» TASK TO COMPLETE: Each line from the one containing "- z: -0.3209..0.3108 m" to the final line of the listing below must be transcribed exactly; all others are left out.

» DATA EXTRACT:
####################

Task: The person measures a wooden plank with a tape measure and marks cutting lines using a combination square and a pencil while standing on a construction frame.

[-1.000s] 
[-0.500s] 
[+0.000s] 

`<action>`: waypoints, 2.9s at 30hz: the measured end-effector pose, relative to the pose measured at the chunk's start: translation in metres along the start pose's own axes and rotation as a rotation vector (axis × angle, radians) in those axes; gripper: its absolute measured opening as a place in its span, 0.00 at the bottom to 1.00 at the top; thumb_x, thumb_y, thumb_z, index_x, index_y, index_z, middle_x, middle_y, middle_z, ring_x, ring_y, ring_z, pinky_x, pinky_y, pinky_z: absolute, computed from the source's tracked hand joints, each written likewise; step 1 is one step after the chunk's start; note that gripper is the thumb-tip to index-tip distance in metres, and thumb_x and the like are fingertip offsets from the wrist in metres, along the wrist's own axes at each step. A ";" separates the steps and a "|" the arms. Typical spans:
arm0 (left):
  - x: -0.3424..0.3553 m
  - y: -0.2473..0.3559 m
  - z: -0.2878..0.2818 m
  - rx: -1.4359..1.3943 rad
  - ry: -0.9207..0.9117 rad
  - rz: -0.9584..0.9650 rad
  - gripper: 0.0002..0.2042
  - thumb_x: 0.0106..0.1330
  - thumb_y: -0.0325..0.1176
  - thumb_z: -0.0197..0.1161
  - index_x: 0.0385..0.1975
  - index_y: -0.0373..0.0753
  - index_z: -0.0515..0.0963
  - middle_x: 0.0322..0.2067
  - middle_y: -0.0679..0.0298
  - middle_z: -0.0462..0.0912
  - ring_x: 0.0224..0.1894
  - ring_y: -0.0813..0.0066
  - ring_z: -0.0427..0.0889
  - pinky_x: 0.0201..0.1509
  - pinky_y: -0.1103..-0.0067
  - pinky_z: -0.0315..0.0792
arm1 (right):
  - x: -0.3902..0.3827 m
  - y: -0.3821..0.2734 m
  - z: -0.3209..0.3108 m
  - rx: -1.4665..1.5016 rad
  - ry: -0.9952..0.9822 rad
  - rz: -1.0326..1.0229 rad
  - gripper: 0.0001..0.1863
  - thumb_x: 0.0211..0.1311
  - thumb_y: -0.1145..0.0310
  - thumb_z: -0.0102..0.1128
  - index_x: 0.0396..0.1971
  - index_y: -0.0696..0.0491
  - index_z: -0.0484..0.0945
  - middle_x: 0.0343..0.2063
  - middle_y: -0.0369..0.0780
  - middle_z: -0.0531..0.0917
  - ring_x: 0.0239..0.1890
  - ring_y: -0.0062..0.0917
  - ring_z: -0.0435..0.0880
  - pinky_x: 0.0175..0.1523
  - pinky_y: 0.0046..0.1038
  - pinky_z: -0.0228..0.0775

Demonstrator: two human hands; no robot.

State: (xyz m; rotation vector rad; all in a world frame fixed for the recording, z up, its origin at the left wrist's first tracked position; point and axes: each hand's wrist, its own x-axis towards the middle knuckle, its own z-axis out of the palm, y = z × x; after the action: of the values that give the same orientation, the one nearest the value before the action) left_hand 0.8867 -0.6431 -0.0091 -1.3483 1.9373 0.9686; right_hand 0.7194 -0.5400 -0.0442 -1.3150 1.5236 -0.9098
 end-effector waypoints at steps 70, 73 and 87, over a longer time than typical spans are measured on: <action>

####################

» FINISHED EXERCISE:
  - z: -0.3209..0.3108 m
  - rx: -1.4665..1.5016 rad
  - ry: -0.9952..0.9822 rad
  - rz: -1.0326..1.0229 rad
  - gripper: 0.0001..0.1863
  - thumb_x: 0.0211..0.1311
  - thumb_y: -0.1145..0.0310
  - thumb_z: -0.0102..0.1128
  - index_x: 0.0396..0.1971
  - index_y: -0.0696..0.0491
  - index_z: -0.0484..0.0945
  - middle_x: 0.0343..0.2063
  - middle_y: -0.0369..0.0780
  - middle_z: -0.0531..0.0917
  - ring_x: 0.0239..0.1890
  - ring_y: -0.0062..0.0917
  - ring_z: -0.0435..0.0880
  - pinky_x: 0.0175..0.1523
  - pinky_y: 0.0046..0.1038
  - pinky_z: -0.0228..0.0775

Demonstrator: two human hands; no robot.

State: (xyz m; rotation vector rad; all in a world frame fixed for the recording, z up, its origin at the left wrist's first tracked position; point and axes: each hand's wrist, its own x-axis towards the middle knuckle, its own z-axis out of the palm, y = z × x; after the action: of the values that give the same orientation, the one nearest the value before the action) left_hand 0.8867 -0.6431 -0.0091 -1.3483 1.9373 0.9686; right_hand 0.7194 -0.5400 -0.0442 -1.3150 1.5236 -0.9098
 end-effector waypoints at steps 70, 73 and 87, over a longer time than typical spans are measured on: <action>

No additional answer is needed here.